The cult of Orthia gave rise to διαμαστίγωσις / diamastigosis (from διαμαστιγῶ / diamastigô, "to whip harshly"), where Ephebos were flogged, as described by Plutarch, Xenophon, Pausanias, and Plato. Cheeses were piled on the altar and guarded by adults with whips. The young men would attempt to get them, braving the whips. At least to the Roman era, the priestess could control the force of the flogging; according to Pausanias, she carried the xoanon during the ritual, and if it grew too heavy for her she would blame the floggers as described above.
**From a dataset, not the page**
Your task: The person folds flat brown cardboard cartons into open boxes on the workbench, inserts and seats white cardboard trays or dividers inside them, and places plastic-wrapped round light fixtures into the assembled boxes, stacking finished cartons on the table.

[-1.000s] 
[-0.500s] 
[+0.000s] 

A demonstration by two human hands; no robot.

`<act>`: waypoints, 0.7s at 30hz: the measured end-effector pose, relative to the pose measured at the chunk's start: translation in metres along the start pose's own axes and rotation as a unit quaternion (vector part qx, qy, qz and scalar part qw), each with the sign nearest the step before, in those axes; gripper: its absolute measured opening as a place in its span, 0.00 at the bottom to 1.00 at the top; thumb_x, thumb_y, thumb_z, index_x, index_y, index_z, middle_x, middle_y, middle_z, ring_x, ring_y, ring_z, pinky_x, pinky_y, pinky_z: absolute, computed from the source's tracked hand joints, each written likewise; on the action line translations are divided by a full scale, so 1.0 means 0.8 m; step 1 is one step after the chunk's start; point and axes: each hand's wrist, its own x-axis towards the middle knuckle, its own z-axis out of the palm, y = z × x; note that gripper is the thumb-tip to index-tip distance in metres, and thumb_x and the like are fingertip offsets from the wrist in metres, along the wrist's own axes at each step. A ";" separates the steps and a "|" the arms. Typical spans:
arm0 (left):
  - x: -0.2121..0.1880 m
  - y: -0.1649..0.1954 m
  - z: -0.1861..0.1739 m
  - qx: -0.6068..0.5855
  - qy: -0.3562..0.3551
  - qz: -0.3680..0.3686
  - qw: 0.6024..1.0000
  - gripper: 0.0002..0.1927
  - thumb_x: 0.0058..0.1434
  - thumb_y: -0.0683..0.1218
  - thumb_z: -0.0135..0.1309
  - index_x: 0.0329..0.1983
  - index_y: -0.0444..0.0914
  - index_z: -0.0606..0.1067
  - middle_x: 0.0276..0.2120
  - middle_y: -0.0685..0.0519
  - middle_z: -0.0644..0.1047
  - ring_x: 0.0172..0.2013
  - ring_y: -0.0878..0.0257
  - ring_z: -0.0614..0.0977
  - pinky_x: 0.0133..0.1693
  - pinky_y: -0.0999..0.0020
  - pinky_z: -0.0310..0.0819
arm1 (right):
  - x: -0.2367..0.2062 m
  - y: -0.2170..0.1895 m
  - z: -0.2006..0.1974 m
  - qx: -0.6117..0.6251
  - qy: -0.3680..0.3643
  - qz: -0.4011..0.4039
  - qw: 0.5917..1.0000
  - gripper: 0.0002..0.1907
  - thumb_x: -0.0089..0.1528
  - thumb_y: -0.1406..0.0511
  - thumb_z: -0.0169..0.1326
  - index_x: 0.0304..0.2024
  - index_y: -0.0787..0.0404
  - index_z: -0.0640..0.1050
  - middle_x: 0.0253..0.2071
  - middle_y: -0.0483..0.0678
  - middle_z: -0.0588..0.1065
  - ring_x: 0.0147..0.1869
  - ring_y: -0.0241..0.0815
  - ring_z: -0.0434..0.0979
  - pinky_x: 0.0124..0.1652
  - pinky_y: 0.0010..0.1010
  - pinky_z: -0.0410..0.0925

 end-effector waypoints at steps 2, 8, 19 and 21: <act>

During the Roman period, according to Cicero, the ritual became a blood spectacle, sometimes to the death, with spectators from all over the empire (Tusculanae Quaestiones, II, 34). An amphitheatre had to be built in the third century to accommodate the tourists. Libanios indicates that the spectacle was attracting the curious as late as the fourth century.

Excavation of the site

The site was brought to light by the British school of archaeology during their digs in Laconia, 1906-10. At the time, the unexcavated site appeared to consist only of a ruined Roman theatre, largely pillaged after the foundation of modern Sparta in 1834, and about to collapse into the river. The archaeologists, under the leadership of R. M. Dawkins, quickly found evidence of Greek occupation. Dawkins writes, "The Roman theatre was easy to protect...a large quantity of ancient objects which by the light they shed on primitive Sparta, have given this dig capital significance." A long, continuous sequence of archaeological strata were revealed.

The first campaign lasted five seasons during which Dawkins published A History of the Sanctuary in 1910. It was marked by an intense focus on stratigraphy. The 19241928 campaign in Sparta also included a cleanup of the Orthia site in 1928.